Technology purchasing is rarely a transparent process, especially when it comes to IT professional services. Despite the seemingly tidy packaging of hourly rates (as compared to, for example, complex licensing programs for software purchases), the risk of overspending is high. While much of this unplanned spending can be attributed to delayed project timelines and unforeseen circumstances, a large portion of it is caused by mistakes on the front end of the contract negotiation process.

Here are several pitfalls to be aware of before signing your next agreement:

Service rates are negotiable….always! The key is knowing what constitutes fair market value for a vendor’s proposed services. Like most IT purchases, there is great pricing disparity in the marketplace for professional services, and fees should be benchmarked to determine whether you’re paying a fair price. Additionally, it pays to know your options. For example, negotiating a blended rate with the vendor when multiple resource levels are required can reduce costs over the term of the project.

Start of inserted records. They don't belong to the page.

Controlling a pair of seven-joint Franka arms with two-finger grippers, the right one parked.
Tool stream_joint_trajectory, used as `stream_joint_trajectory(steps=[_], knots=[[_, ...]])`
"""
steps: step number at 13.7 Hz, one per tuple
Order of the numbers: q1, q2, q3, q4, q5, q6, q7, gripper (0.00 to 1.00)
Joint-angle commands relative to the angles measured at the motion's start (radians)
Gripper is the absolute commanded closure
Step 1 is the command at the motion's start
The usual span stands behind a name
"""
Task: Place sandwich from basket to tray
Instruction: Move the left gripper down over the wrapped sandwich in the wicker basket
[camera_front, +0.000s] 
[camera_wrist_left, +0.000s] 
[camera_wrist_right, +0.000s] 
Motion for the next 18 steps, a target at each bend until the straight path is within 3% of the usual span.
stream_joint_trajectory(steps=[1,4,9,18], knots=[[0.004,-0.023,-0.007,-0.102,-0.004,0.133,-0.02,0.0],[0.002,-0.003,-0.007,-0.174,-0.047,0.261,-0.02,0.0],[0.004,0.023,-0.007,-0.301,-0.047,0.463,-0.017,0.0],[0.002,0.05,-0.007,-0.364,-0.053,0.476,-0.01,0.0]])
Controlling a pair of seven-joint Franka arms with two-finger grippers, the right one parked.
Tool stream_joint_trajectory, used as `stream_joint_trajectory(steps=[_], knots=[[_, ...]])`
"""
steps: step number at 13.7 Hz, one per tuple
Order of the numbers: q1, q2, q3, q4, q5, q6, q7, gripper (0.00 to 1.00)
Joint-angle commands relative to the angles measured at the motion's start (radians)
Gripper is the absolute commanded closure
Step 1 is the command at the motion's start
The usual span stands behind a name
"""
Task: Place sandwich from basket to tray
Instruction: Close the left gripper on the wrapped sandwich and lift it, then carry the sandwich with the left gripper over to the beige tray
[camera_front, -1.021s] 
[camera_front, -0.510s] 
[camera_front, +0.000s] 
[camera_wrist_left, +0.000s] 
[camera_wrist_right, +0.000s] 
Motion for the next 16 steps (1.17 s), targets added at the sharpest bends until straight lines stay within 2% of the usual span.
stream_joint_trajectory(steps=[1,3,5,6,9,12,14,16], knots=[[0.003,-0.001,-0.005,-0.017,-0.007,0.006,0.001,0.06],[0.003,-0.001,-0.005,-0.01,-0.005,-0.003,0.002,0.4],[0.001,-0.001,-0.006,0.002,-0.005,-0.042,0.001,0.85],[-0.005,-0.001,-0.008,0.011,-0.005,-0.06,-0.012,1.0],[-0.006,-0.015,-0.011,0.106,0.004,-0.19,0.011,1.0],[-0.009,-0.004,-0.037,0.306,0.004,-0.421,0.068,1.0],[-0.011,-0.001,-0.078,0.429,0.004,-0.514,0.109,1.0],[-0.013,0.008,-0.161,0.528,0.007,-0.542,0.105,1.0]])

Ignore the “hurry up” hustle. Vendors are well trained to get a contract inked as quickly as possible. Tactics like “time is of the essence – we’re holding our best resources for your project” are common, but don’t fall for it. A successful project is just as important to them as it is to you, and you should always receive the level of qualified resources necessary regardless of when you sign the contract. That being said – be aware of when you’re buying and/or renewing. Vendor pricing flexibility often increases when quarterly and year-end goals are on the line.

Challenge the customization of the proposed solution. When entering professional services agreements, many companies think they are paying for a resource allocation that is specific to their unique project needs. This may or may not be the case, which is why it’s imperative for companies to challenge the need and deliverables of each resource type to ensure they’re paying for the most effective resource mix. It’s not uncommon for some professional services organizations to use templates that divide the total proposed hours in pre-defined percentages to the various resource levels they think will be needed – whether you actually need those resources or not.

IT spend management is a process, not a single event – especially when it comes to the numerous professional services required to complete today’s complex enterprise IT projects. Avoiding missteps early on in the vendor contracting process, in addition to tight management of milestones along the way, can yield cost savings from project inception to completion.